The following recommendations can help mitigate harm and make homelessness solutions in California more resilient and effective in light of these threats. Some reflect how Bay Area local governments and advocates are already responding. 

  • California Legislature and Newsom Administration: Provide emergency funding and policy guidance
    • Provide flexibility to use unspent HHAP funds to backfill immediate permanent housing losses. 
    • Restore HHAP allocation to $1 billion in 2026, and designate an additional $500 million in a supplemental “emergency fund” to backfill losses. 
    • Issue guidance on how to resolve conflicts between state requirements and new federal rules.
  • Local Communities: Identify local revenue to backfill funding losses
    • Tap county general reserve funds, local tax measure funds (to the extent possible), Prop 1, and CalAIM to preserve permanent housing.

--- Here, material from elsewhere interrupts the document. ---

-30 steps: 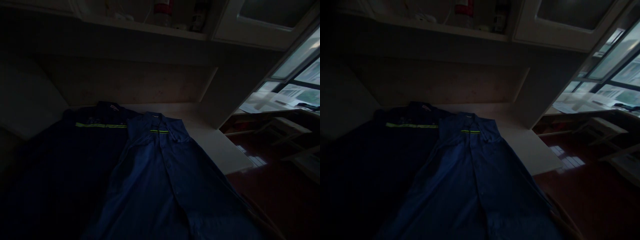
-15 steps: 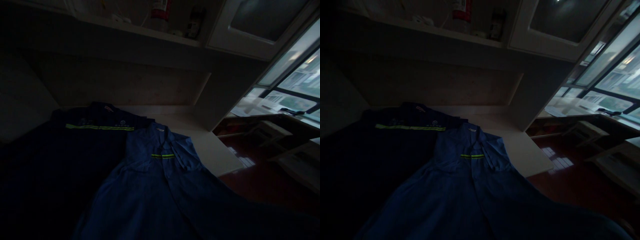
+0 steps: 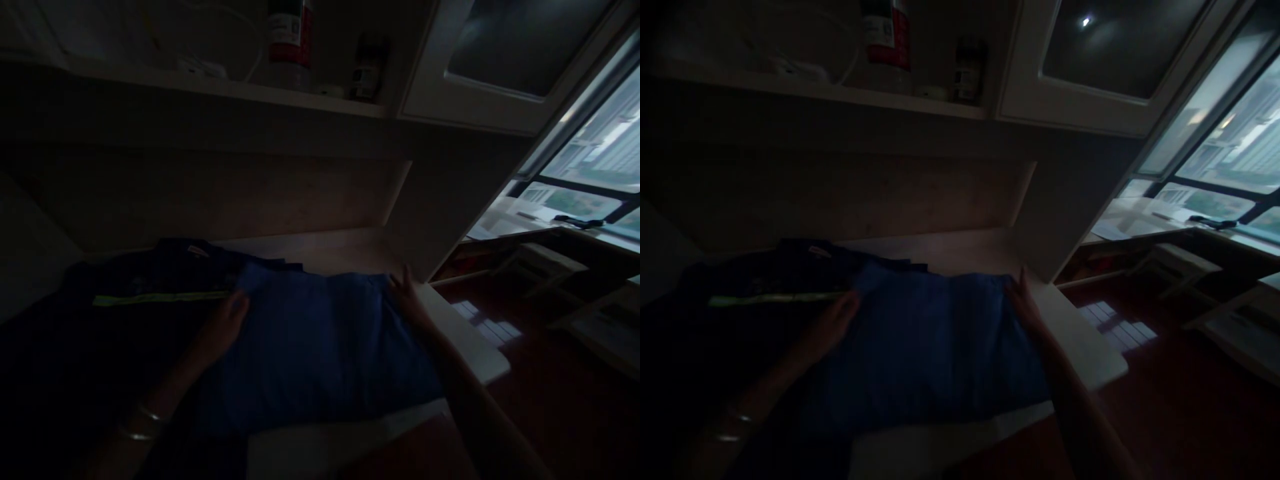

  • Federal Partners: Coordinate education and prevent future disruption
    • Protect against future disruption by prohibiting mid-cycle grant revisions, requiring minimum lead time to respond to program changes, or similar statutory guardrails.
    • Coordinate regular meetings with Congressional representatives over the next 6 months to explain the real impacts that these changes will have on the lives of their constituents (e.g., seniors, victims of intimate partner violence, families, veterans, people with significant disabilities) and the ripple effects on the larger homelessness response system.
    • Call on Congress to codify homelessness policy guidance that encourages a Housing First approach and other established best practices that have previously enjoyed decades of bipartisan support.